Adapters¶

Adapters define how Blackgeorge talks to a model provider.

BaseModelAdapter¶

BaseModelAdapter defines the interface for model calls.

complete(...): synchronous completion
acomplete(...): async completion
structured_complete(...): structured output completion
astructured_complete(...): async structured output completion

Both methods accept OpenAI-style message payloads and optional tool schemas. Blackgeorge uses the async adapter methods internally for both sync and async runs, so custom adapters should implement acomplete and astructured_complete.

LiteLLMAdapter¶

LiteLLMAdapter is the default adapter. It uses LiteLLM to call models with OpenAI-compatible inputs.

Key behaviors:

calls litellm.completion(...) for synchronous requests
calls litellm.acompletion(...) for async requests
passes messages and optional model parameters (temperature, max_tokens, thinking, extra_body)
only sends tools and tool_choice when tools are present
supports streaming when requested
enables parallel_tool_calls when model metadata indicates supports_parallel_function_calling
for streaming calls, emits llm.completed on stream exhaustion/close and llm.failed if stream iteration raises

Runtime lifecycle hardening¶

Blackgeorge configures LiteLLM runtime lifecycle once when LiteLLMAdapter is initialized:

it applies deterministic shutdown cleanup for async LiteLLM clients
it patches LiteLLM logging-worker enqueue behavior to close dropped coroutines safely
it avoids registering LiteLLM lazy async cleanup in a way that can emit shutdown warnings

This hardening was added to prevent process-exit warnings observed in real integrations, including DeepSeek (deepseek/deepseek-chat):

RuntimeWarning: coroutine 'close_litellm_async_clients' was never awaited
RuntimeWarning: coroutine 'Logging.async_success_handler' was never awaited

Tool calls are parsed from the response and mapped into ToolCall objects. Malformed tool payloads are preserved with ToolCall.error metadata instead of crashing adapter parsing.

Structured output pipeline¶

Structured output uses LiteLLM JSON schema response formats when possible and falls back to Instructor with LiteLLM. Blackgeorge initializes Instructor clients with:

instructor.from_provider("litellm/<model>")
instructor.from_provider("litellm/<model>", async_client=True)

If the LiteLLM structured response fails or is unavailable, the worker calls chat.completions.create(..., response_model=YourModel) and returns the validated Pydantic object as Report.data. Structured output retries are clamped to a minimum of 3 attempts for resilience (retries=0 still performs 3 retries after the first failed attempt).
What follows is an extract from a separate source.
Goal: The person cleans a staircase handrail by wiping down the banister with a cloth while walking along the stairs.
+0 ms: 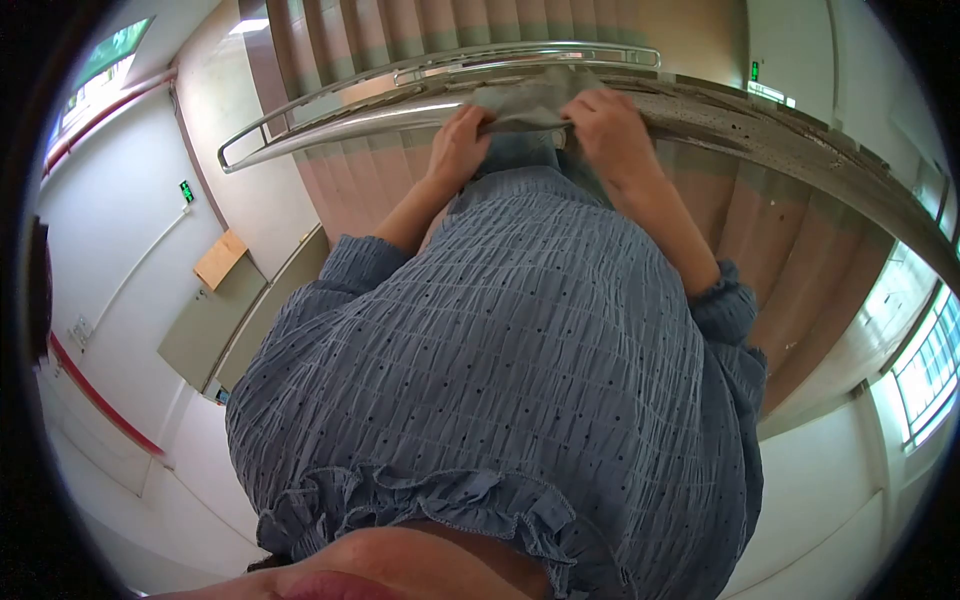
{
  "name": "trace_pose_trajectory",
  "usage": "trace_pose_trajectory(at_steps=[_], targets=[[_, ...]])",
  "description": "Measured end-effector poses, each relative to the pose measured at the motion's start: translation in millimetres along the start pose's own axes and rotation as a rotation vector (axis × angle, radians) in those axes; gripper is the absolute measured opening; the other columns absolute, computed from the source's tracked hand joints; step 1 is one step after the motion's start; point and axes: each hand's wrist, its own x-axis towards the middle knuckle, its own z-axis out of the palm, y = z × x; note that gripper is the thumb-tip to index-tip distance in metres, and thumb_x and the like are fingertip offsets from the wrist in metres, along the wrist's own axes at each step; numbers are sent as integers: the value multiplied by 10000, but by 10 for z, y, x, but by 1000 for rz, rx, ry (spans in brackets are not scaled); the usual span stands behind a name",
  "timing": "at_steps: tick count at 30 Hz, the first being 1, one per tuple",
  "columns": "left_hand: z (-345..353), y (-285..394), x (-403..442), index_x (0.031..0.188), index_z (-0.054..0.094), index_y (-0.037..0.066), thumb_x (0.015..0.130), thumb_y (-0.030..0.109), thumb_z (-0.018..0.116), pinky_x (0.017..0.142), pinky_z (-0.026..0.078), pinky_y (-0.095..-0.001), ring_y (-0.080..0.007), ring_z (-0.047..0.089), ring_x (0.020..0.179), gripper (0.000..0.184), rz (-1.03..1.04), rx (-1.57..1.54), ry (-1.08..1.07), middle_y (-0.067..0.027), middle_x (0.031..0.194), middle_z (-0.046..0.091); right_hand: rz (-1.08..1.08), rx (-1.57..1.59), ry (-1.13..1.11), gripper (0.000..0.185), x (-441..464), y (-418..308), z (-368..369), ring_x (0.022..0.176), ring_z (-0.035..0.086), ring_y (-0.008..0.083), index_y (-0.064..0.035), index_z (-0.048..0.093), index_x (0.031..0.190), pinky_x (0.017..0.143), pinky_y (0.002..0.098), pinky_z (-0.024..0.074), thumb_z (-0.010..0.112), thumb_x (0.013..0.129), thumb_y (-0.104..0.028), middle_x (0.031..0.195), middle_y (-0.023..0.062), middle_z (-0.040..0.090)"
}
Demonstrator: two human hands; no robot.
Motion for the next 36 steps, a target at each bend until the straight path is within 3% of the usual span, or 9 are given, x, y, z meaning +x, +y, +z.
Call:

Adapter hooks for structured output¶

If your adapter implements structured_complete/astructured_complete, the worker will call those hooks for response-schema jobs. This lets you route structured output through non-LiteLLM providers or custom pipelines. If the hooks are not implemented, the worker falls back to the LiteLLM + Instructor path.

Cost tracking¶

The LiteLLM adapter provides cost tracking through callback events. When using LiteLLMAdapter, the following events are automatically emitted:

LLM events¶

Subscribe to these events to track costs and usage:

from blackgeorge import Desk, Worker, Job

desk = Desk(model="openai/gpt-5-nano")

# Track LLM costs
def on_llm_completed(event):
    payload = event.payload
    print(f"Model: {payload['model']}")
    print(f"Cost: ${payload.get('cost', 0):.6f}")
    print(f"Tokens: {payload['total_tokens']}")
    print(f"Latency: {payload['latency_ms']}ms")

desk.event_bus.subscribe("llm.completed", on_llm_completed)

worker = Worker(name="assistant")
report = desk.run(worker, Job(input="Hello"))

Event payloads¶

llm.started: - model: Model name being called - messages_count: Number of messages in the request - tools_count: Number of tools available

llm.completed: - model: Model name - latency_ms: Request latency in milliseconds - prompt_tokens: Number of prompt tokens - completion_tokens: Number of completion tokens - total_tokens: Total token count - cost: Estimated cost in USD (if available from LiteLLM)

llm.failed: - model: Model name - latency_ms: Request latency before failure - error_type: Exception class name - error_message: Exception message

Cost utilities¶

The blackgeorge.adapters.cost module provides utilities for cost calculation:

from blackgeorge.adapters.cost import calculate_cost, get_model_pricing

# Calculate cost from a response
cost = calculate_cost(response)

# Get pricing info for a model
pricing = get_model_pricing("openai/gpt-5-nano")

Custom adapters¶

To use another provider, implement BaseModelAdapter and pass it to Desk(adapter=...).